■ Exercise description: The material below holds a span beginning at the line with "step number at" and ending at the line with "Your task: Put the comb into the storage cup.". Quote that span exactly, both ends included, and only that span.

■ Data below:
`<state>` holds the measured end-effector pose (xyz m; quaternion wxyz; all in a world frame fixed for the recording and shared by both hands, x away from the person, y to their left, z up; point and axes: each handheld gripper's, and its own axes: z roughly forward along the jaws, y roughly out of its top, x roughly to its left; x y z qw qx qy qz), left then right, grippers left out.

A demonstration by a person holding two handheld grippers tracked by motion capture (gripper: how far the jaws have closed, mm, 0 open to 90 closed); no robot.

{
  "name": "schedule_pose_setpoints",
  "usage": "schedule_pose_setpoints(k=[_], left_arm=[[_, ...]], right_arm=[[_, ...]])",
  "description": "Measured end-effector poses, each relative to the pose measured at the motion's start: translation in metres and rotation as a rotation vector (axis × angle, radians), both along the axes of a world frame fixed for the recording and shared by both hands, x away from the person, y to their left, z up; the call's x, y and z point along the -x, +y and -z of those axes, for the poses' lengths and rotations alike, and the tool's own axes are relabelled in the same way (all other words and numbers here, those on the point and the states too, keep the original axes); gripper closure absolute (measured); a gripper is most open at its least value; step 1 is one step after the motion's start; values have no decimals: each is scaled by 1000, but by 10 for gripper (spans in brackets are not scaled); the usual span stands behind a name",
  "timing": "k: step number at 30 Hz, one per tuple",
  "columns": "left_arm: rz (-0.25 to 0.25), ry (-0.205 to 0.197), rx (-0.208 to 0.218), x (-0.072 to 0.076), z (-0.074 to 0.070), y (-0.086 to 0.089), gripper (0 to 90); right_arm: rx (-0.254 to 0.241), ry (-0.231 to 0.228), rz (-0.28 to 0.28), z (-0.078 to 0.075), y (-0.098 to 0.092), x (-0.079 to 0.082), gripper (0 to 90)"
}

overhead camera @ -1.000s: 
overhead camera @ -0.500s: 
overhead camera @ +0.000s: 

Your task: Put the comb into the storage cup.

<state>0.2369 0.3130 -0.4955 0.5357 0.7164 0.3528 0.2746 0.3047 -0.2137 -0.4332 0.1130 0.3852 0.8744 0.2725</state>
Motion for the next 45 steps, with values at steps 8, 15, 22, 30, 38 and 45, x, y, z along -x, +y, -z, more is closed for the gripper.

■ Answer below:
  "timing": "k: step number at 30 Hz, one per tuple",
  "columns": "left_arm: rz (-0.25 to 0.25), ry (-0.205 to 0.197), rx (-0.208 to 0.218), x (-0.072 to 0.076), z (-0.074 to 0.070), y (-0.086 to 0.089), gripper (0 to 90); right_arm: rx (-0.254 to 0.241), ry (-0.231 to 0.228), rz (-0.28 to 0.28), z (-0.078 to 0.075), y (-0.098 to 0.092), x (-0.079 to 0.082), gripper (0 to 90)"
}

overhead camera @ -1.000s: 
overhead camera @ -0.500s: 
overhead camera @ +0.000s: 

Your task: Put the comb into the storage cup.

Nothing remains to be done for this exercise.